→ **Required work**
How many of the lines in the data contain "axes"? Give only the number.

→ **Collected material**
::::::::
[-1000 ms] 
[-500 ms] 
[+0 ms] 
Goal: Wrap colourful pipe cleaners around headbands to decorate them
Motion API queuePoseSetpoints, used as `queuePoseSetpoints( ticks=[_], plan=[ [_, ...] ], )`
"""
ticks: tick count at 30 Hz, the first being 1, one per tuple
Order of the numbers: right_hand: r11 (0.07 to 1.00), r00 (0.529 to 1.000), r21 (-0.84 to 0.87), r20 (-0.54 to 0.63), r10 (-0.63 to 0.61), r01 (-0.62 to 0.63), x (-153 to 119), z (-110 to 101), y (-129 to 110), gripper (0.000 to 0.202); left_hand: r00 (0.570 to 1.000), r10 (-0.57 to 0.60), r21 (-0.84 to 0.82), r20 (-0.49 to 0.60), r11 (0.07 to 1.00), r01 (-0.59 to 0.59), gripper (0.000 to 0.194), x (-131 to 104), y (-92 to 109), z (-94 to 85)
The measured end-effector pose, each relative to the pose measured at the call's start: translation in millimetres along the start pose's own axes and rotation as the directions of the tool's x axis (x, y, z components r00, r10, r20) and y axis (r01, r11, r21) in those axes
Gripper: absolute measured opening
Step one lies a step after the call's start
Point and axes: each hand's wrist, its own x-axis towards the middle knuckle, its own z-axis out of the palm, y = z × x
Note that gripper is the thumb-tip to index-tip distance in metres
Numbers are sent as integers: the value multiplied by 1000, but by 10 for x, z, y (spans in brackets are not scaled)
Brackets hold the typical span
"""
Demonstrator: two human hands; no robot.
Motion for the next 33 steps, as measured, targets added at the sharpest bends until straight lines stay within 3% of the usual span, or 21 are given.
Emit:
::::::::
→ **Written solution**
2